### Work required
Read through the listing below, and copy every line where the string "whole" appears.

### Recorded information

*** Block opens ***

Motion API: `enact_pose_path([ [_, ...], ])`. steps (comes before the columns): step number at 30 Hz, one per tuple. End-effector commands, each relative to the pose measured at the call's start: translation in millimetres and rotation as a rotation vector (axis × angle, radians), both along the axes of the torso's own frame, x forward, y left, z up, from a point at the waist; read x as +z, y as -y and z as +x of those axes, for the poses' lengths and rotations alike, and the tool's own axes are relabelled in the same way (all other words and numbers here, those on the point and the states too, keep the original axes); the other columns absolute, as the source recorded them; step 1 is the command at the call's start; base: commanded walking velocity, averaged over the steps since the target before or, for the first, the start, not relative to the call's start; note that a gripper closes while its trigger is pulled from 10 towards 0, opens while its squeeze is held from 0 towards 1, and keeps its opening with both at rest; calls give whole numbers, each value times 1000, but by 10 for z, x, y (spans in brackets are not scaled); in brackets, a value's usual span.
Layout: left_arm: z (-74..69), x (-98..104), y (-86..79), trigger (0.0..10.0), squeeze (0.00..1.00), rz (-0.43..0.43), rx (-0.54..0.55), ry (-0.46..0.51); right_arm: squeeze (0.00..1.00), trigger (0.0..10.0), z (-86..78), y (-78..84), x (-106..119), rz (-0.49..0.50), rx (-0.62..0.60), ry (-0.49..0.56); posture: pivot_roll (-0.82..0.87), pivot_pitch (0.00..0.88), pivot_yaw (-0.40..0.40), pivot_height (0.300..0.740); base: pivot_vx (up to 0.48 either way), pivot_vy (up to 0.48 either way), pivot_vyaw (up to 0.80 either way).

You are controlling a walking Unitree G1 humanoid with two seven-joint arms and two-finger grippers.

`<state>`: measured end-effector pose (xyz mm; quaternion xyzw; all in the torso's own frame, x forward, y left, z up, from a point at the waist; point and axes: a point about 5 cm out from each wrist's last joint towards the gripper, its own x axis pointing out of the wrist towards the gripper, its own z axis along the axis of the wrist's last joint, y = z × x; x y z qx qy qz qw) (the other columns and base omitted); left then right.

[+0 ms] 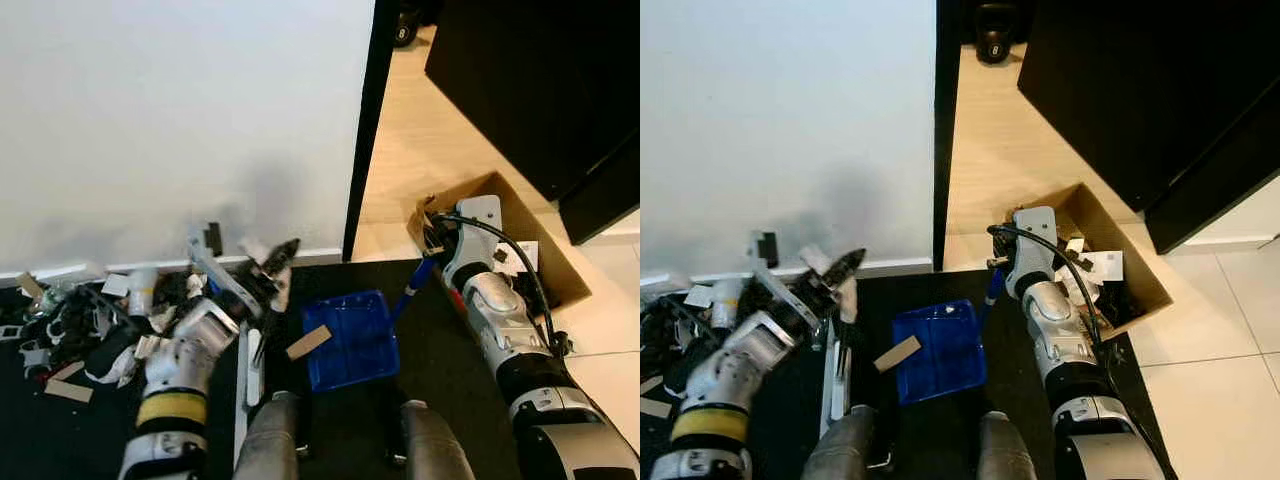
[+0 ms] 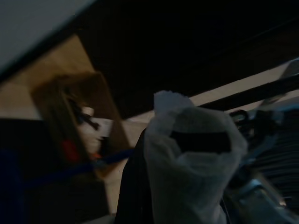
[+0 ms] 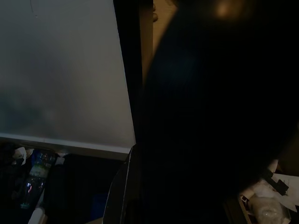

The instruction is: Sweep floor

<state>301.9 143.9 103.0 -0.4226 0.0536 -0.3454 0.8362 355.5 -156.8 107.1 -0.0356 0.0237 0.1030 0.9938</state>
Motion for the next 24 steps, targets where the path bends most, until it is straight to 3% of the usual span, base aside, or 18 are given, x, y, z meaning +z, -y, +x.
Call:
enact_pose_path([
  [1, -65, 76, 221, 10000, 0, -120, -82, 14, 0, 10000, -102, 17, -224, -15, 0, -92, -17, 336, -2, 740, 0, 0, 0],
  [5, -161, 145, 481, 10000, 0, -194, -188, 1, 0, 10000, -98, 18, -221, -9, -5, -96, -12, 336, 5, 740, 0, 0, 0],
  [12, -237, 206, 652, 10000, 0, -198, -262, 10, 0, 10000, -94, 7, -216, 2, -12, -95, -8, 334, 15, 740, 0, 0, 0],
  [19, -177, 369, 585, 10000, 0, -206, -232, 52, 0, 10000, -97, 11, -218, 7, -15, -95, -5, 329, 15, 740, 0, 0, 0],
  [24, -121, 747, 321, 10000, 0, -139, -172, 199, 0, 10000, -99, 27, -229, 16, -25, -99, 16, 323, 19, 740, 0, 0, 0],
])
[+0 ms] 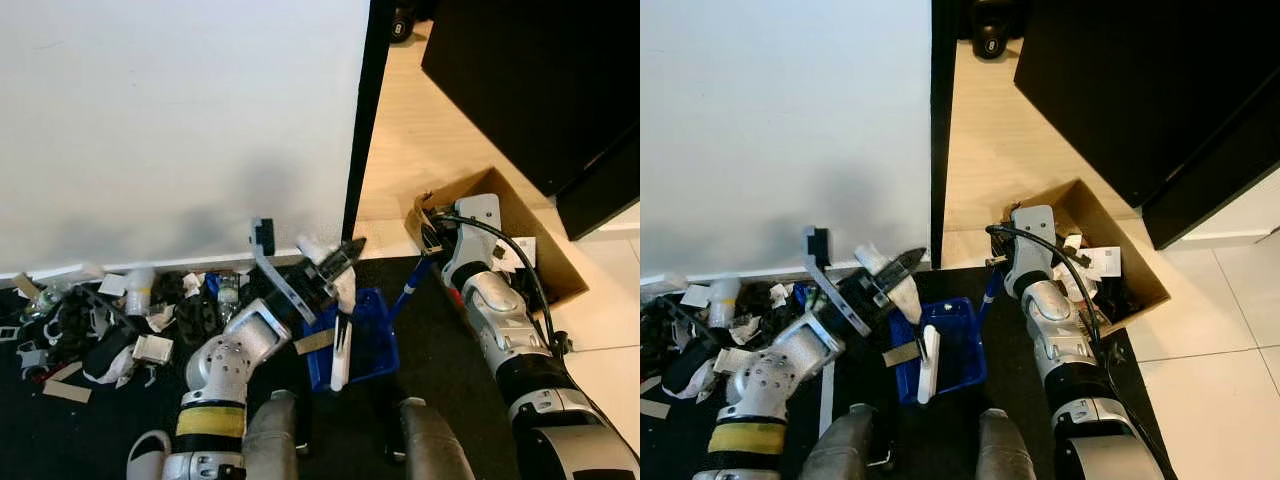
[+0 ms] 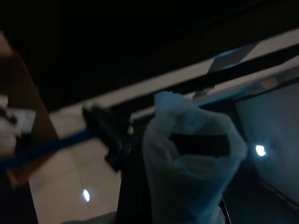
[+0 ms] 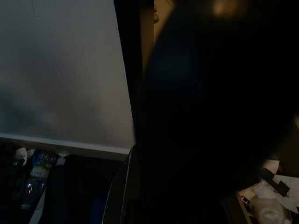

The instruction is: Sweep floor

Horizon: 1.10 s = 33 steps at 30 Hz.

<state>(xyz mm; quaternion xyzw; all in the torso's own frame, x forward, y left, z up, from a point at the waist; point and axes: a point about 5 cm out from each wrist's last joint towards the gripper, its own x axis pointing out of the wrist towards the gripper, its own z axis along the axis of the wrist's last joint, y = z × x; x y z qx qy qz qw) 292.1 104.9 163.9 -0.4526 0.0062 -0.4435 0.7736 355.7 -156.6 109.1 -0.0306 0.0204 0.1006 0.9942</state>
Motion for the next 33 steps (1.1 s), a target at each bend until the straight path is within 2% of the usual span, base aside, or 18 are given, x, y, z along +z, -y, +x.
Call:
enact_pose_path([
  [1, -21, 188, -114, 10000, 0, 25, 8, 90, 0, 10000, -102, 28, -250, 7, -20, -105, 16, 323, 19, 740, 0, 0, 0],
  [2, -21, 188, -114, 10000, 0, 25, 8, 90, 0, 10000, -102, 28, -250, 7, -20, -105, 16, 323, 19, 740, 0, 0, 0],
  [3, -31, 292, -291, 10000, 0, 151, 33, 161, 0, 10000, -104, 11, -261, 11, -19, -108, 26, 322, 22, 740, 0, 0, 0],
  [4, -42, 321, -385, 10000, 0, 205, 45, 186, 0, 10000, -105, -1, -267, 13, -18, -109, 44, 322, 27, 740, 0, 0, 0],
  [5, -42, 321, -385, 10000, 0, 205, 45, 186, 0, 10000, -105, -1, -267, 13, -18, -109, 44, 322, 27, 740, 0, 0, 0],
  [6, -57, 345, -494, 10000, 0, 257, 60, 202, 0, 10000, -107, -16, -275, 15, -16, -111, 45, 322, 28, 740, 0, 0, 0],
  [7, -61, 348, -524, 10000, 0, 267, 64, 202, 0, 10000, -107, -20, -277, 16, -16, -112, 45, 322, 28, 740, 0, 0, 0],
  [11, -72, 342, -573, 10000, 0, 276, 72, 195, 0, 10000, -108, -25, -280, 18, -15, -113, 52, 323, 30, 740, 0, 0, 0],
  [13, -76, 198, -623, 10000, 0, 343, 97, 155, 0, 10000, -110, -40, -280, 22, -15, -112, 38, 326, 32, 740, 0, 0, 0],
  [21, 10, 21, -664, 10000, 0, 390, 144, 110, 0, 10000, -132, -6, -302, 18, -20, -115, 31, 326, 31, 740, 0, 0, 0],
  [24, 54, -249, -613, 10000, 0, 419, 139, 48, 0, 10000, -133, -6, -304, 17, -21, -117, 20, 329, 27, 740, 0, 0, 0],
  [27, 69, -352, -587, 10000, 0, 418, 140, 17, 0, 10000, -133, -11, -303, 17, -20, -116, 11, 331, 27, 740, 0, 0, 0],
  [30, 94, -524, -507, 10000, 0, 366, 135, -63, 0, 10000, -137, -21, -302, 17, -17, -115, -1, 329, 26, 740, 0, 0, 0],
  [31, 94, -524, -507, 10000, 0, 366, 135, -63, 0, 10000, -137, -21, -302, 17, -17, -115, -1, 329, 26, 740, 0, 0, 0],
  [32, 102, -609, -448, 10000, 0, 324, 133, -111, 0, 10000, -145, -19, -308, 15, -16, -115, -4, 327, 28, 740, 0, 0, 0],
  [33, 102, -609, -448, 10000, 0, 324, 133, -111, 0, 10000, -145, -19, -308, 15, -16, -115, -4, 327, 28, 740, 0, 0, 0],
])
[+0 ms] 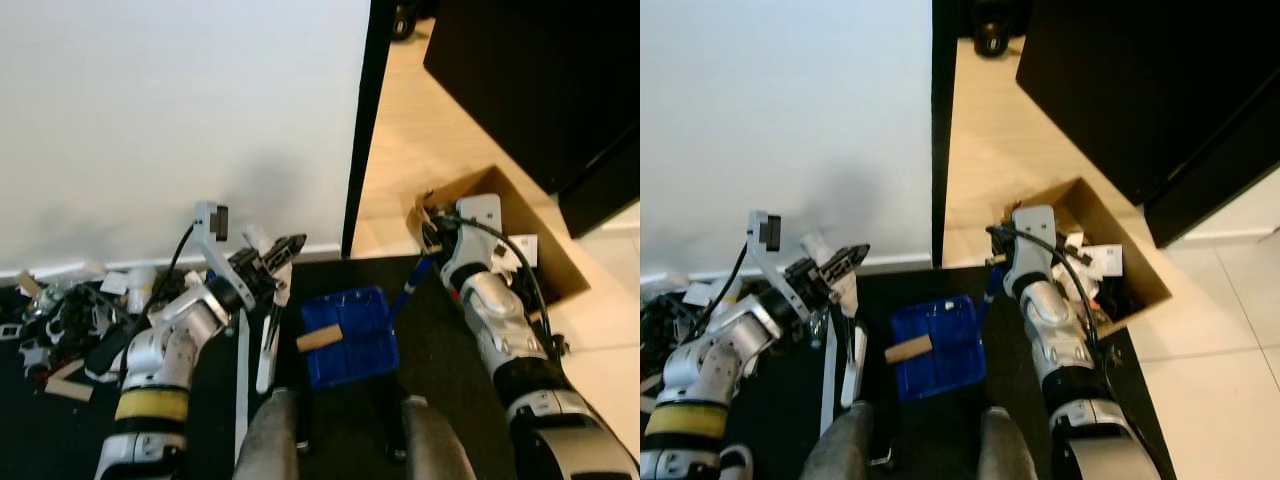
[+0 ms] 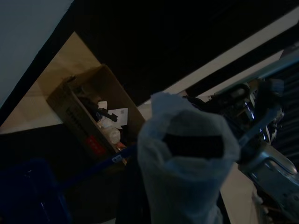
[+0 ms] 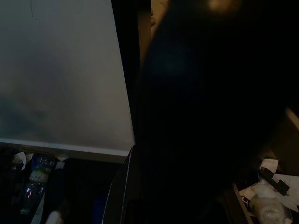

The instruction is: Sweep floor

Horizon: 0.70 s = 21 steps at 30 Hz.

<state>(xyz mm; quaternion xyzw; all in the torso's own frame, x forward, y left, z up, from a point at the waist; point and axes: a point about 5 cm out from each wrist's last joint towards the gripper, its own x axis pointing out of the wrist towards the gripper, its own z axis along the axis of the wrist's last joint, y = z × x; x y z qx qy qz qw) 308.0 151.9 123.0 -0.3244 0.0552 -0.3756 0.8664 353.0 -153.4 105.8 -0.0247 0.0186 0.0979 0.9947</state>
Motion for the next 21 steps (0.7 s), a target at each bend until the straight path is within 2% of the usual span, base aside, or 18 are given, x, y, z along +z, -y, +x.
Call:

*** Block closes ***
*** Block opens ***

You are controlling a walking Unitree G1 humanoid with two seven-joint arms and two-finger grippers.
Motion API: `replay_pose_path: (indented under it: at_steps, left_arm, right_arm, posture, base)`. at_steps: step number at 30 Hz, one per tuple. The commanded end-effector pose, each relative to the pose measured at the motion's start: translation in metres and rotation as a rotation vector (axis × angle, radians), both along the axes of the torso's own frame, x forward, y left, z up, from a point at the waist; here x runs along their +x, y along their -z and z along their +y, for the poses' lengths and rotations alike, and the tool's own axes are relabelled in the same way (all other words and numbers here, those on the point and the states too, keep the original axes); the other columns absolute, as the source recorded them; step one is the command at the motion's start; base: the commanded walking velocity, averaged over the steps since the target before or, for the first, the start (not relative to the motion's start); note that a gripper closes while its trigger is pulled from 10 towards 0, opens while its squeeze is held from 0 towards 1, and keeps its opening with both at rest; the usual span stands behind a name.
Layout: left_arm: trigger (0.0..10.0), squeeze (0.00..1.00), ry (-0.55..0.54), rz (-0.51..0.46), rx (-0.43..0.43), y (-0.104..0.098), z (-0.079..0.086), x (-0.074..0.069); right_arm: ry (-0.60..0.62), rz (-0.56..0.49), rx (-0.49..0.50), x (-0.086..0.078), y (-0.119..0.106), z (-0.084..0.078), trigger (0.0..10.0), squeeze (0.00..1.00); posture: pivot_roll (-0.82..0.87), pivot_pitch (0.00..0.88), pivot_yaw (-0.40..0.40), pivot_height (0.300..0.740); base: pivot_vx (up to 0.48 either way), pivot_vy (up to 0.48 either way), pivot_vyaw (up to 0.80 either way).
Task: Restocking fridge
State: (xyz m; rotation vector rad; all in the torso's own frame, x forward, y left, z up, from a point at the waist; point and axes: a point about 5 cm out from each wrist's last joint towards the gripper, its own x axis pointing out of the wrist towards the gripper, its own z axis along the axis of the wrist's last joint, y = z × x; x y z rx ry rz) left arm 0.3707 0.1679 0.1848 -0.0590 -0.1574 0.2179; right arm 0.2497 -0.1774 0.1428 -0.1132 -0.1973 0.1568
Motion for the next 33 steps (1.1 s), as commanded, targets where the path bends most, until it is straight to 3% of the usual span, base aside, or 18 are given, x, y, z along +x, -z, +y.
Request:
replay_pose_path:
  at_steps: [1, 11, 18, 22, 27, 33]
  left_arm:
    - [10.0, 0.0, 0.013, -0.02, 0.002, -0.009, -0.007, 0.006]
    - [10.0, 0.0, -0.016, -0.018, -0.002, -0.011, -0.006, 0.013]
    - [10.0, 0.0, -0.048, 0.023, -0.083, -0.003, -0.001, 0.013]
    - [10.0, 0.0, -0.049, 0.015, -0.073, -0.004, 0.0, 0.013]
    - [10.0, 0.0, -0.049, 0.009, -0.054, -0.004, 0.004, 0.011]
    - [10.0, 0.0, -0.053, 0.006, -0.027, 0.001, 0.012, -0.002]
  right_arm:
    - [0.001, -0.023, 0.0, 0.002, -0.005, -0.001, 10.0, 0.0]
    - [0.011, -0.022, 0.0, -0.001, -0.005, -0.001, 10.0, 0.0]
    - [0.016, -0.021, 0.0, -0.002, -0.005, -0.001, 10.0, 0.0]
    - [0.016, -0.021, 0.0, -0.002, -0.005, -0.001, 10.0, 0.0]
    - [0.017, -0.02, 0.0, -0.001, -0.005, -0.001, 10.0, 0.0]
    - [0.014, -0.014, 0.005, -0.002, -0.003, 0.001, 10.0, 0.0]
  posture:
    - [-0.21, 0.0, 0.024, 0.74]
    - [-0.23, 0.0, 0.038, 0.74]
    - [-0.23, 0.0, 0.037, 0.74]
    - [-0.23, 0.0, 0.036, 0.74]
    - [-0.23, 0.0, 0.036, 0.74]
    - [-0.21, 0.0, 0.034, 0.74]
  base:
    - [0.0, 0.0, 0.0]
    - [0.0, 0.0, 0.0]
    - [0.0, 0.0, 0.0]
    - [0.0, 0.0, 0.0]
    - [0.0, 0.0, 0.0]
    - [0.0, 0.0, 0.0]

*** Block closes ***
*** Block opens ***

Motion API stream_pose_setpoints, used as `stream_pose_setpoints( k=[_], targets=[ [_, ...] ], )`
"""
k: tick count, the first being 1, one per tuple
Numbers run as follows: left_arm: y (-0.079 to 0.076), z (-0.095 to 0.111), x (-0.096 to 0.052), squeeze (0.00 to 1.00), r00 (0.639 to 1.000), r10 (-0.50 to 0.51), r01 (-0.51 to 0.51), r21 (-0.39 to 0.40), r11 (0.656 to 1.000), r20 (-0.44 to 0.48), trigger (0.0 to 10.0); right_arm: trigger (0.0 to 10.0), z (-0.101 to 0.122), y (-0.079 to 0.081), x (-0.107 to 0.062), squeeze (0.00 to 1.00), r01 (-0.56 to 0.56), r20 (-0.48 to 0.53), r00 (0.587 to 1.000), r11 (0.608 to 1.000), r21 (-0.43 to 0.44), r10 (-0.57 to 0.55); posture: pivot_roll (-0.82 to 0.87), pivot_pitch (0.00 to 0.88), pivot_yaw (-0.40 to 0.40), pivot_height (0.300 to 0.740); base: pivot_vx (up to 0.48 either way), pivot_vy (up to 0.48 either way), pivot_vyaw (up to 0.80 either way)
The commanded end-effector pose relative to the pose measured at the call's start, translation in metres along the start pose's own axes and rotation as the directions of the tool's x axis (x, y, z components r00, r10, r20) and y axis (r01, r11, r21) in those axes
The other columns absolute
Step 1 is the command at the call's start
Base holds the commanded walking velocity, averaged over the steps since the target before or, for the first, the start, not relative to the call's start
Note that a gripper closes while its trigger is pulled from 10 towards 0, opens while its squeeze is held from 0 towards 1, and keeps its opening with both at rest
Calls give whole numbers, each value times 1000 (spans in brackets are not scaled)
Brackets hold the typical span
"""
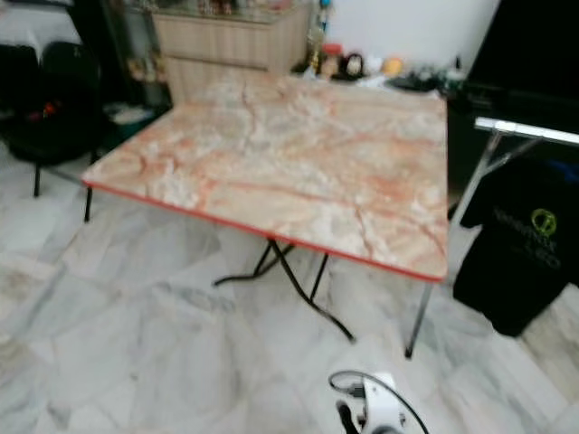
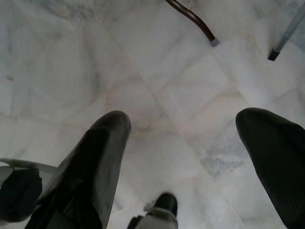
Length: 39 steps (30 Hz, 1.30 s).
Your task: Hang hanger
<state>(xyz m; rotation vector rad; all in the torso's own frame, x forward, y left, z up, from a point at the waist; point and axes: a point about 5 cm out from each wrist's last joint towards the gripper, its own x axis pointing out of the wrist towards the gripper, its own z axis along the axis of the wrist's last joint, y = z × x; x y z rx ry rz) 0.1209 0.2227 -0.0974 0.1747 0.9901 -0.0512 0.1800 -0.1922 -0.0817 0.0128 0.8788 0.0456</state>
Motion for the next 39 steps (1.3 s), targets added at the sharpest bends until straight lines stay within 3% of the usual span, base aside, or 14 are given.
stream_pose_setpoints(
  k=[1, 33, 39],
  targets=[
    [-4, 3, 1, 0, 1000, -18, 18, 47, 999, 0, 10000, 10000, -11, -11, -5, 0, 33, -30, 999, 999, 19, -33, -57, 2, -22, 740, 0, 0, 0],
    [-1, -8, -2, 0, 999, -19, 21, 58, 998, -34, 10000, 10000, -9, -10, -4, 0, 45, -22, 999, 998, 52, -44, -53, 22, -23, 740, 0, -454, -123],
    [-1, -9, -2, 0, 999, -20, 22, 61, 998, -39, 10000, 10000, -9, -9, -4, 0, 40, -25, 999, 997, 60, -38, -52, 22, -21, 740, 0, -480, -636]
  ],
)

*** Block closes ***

### Written answer
Motion API: `enact_pose_path([ [_, ...], ])`. steps (comes before the columns): step number at 30 Hz, one per tuple. End-effector commands, each relative to the pose measured at the call's start: translation in millimetres and rotation as a rotation vector (axis × angle, radians), both along the axes of the torso's own frame, x forward, y left, z up, from a point at the waist; read x as +z, y as -y and z as +x of those axes, for the poses' lengths and rotations alike, and the tool's own axes are relabelled in the same way (all other words and numbers here, those on the point and the states too, keep the original axes); the other columns absolute, as the source recorded them; step 1 is the command at the call's start; base: commanded walking velocity, averaged over the steps since the target before or, for the first, the start, not relative to the call's start; note that a gripper closes while its trigger is pulled from 10 towards 0, opens while its squeeze is held from 0 towards 1, and keeps its opening with both at rest; calls give whole numbers, each value times 1000, but by 10 for z, x, y (spans in brackets are not scaled); in brackets, a value's usual span.
Calls give whole numbers, each value times 1000 (spans in brackets are not scaled)

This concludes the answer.